The flame is huge while in use and cautions about the chimney are everywhere. They must use a lot of fuel to keep the temperature up of flowing water.. Everytime the spigot is turned on..

Thinking of a standard H/W tank, The burner is no way as big as one used in a tankless unit. I figure the energy used in just one shower with a tankless unit could possibly heat at least two or maybe three 30 gal. tanks. That's a bunch more than what's used in just one shower. The only incentive I understand is the fact of continuous hot water..

Even during the night if a standard tank was to kick on to maintain the temperature a couple of times, I don't believe it would use as much fuel as a tankless unit during say.. One load of clothes in the washer or a nice hot bathtub full of water..
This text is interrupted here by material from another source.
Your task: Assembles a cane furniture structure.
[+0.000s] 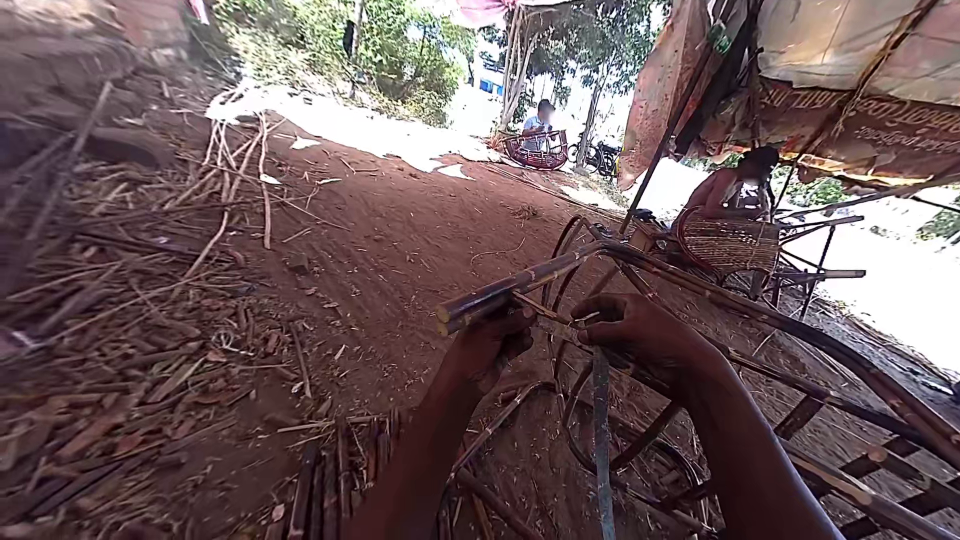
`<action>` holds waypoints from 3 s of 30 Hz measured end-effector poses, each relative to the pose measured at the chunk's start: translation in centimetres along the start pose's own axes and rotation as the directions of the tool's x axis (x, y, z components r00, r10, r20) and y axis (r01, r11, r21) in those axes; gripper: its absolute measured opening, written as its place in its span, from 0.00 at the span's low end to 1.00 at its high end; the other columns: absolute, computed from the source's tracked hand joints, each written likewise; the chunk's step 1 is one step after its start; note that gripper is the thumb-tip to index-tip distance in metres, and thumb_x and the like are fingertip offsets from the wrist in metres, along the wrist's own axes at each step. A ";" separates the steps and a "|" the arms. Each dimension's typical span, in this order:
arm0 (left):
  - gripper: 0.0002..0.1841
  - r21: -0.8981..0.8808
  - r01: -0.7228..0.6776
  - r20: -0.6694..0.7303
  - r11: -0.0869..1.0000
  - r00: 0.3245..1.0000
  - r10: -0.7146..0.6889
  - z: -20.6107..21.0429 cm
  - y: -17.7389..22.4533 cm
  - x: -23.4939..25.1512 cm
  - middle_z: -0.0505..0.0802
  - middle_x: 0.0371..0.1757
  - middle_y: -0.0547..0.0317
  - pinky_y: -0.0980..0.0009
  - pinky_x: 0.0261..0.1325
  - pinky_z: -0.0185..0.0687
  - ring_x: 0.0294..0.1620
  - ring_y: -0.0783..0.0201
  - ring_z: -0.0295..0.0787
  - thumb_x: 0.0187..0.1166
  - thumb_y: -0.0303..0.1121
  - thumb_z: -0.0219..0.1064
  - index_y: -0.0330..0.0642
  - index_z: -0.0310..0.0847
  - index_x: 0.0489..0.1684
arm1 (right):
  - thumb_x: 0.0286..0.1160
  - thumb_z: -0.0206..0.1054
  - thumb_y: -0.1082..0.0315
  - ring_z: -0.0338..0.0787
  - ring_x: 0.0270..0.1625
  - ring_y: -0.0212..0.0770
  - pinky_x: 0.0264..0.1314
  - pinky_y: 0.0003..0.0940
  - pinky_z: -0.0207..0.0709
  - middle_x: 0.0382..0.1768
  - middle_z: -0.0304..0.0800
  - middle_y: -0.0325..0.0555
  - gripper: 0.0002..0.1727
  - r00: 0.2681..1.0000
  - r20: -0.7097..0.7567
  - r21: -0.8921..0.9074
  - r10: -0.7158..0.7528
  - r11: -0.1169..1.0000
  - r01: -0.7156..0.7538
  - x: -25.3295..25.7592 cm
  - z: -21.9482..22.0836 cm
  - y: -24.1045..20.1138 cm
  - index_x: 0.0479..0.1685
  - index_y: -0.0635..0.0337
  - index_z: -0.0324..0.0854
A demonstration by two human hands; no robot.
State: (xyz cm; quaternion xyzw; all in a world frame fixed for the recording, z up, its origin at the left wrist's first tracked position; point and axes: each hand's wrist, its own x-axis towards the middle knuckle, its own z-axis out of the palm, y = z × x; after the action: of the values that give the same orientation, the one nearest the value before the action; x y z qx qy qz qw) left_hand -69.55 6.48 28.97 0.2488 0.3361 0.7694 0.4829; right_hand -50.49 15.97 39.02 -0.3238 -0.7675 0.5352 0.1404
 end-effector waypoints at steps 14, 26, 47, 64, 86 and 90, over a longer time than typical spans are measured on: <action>0.16 0.062 -0.191 0.005 0.980 0.982 0.191 1.4 -1.4 -0.3 0.92 0.37 0.49 0.73 0.33 0.86 0.28 0.65 0.86 0.63 0.16 0.80 0.36 0.86 0.47 | 0.73 0.71 0.79 0.73 0.15 0.29 0.14 0.20 0.66 0.32 0.89 0.49 0.16 1.000 0.015 0.034 -0.001 0.999 0.000 0.1 0.2 0.0 0.59 0.63 0.83; 0.25 0.066 -0.127 -0.042 0.990 0.991 0.130 2.6 -1.1 -0.5 0.90 0.42 0.49 0.67 0.43 0.90 0.35 0.61 0.90 0.63 0.15 0.78 0.38 0.75 0.58 | 0.82 0.67 0.67 0.79 0.24 0.31 0.27 0.22 0.74 0.27 0.84 0.44 0.09 0.977 -0.154 0.048 -0.149 0.986 0.158 0.3 0.5 0.8 0.50 0.64 0.88; 0.28 0.073 -0.135 -0.043 0.988 0.989 0.139 2.3 -1.4 -0.3 0.90 0.45 0.48 0.65 0.45 0.91 0.37 0.60 0.90 0.60 0.16 0.80 0.39 0.75 0.61 | 0.71 0.66 0.81 0.78 0.20 0.31 0.19 0.22 0.73 0.31 0.86 0.47 0.16 0.992 -0.089 0.002 -0.090 0.996 0.090 -0.4 0.4 0.6 0.58 0.63 0.84; 0.30 0.062 -0.132 -0.042 0.989 0.990 0.135 2.5 -1.2 0.0 0.90 0.46 0.46 0.62 0.48 0.92 0.39 0.57 0.91 0.61 0.14 0.79 0.37 0.74 0.63 | 0.85 0.59 0.73 0.74 0.21 0.31 0.23 0.24 0.69 0.22 0.78 0.41 0.13 0.941 -0.216 -0.066 -0.261 0.965 0.253 0.8 1.4 0.3 0.54 0.61 0.90; 0.26 0.134 -0.137 -0.040 0.981 0.989 0.144 2.4 -1.2 -0.1 0.91 0.43 0.49 0.65 0.47 0.91 0.38 0.60 0.90 0.63 0.17 0.79 0.38 0.76 0.61 | 0.82 0.67 0.68 0.81 0.21 0.33 0.24 0.26 0.77 0.24 0.85 0.43 0.09 0.951 -0.308 -0.046 0.008 0.999 -0.024 1.7 1.8 -0.2 0.52 0.61 0.88; 0.25 0.112 -0.126 -0.024 0.986 0.991 0.130 2.3 -1.2 -0.5 0.91 0.45 0.48 0.66 0.48 0.91 0.39 0.60 0.91 0.64 0.17 0.79 0.38 0.77 0.61 | 0.87 0.60 0.60 0.87 0.26 0.34 0.29 0.27 0.81 0.28 0.91 0.45 0.15 0.979 -0.159 0.019 0.126 0.992 -0.124 1.2 1.4 -0.4 0.43 0.62 0.88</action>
State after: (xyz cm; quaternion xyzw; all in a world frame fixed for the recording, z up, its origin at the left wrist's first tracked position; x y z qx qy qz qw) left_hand -67.00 7.03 29.57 0.2839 0.3688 0.7830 0.4126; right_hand -52.30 15.67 38.71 -0.4126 -0.7294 0.5188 0.1690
I don't own a tankless unit and I don't know of anyone close to me that does. Are there any folks here that have one installed, Using it full time, That can 'splain this to me? 

I heat all of my water with a standard 30 gal. tank using only the pilot flame. This supplies me and the little lady with a nice, hot shower, Sometimes twice a day. It recovers nicely over night without the need to blend in any cold water at the shower. If I expend the tank, (Which is rare) The recovery time can take a couple of days but it does come back. If I need hotter water for dishes or what not, I just heat a pot full on the stove to make up the difference. I wash my clothes in cold water, BTW..
~Don


----------



## SolarGary (Sep 8, 2005)

Hi 12V,

I've never heard of the pilot only scheme -- thats pretty neat.

I don't see how it would pay you to use a tankless.

If you use a "typical" amount of hot water, the energy factor thats shown on the energy tag for the water heater is supposed to indicate how efficient the water heater is for typical use.
The tankless ones are around 0.85 and the tank type (I think) around still around 0.65. I think this is due mostly to the high standby losses from the big flue that runs up the middle of the heater that vents the combustion products (and some of your tank heat) to outside.

If you only use the pilot, I wonder if you need to vent to outside at all?
Any idea how many gallons of hot water you can make in a week with just the pilot?

Gary


----------



## oreo (Jan 14, 2007)

I don't understand fully how it all works but my propane usage has gone down quite a bit. I am only paying to heat water when I want it. My Rinnai uses electric ignition so I'm not even running a pilot. Their website has a savings calculator and some info on how it works. I will be getting a $300.00 tax break, too! My unit is on the outside of the house so no need to vent (extra piping in walls ,etc.). The flame to heat the water is also based on what temp I set it to. I can run multiple showers with no drop in water temp. I figured it will pay for itself in about three years, and then I will have about a 30% savings annually. I replaced an older propane tank heater. HTH


----------



## Tango (Aug 19, 2002)

I've an Aquastar pilotless. It is a single application heater but many times I've washes dishes when someone is in the shower and don't hear a scream so I think two applications are handled very well. Because the pilot comes on only when someone turns on the hot water, it is a cost savings in terms of propane for me. A couple of things I don't like are that it is subject to freezing (the one Bosch makes for outdoors is a pilot light all the time model), and sometimes when my water pressure drops the water runs cold and it takes a long time for hot water to reach my upstairs shower again (!!!) It needs a steady water pressure above 26 psi. In a more conventional house where the water system was a bit more developed than it is at my house, I think a tankless, pilotless water heater is the way to go.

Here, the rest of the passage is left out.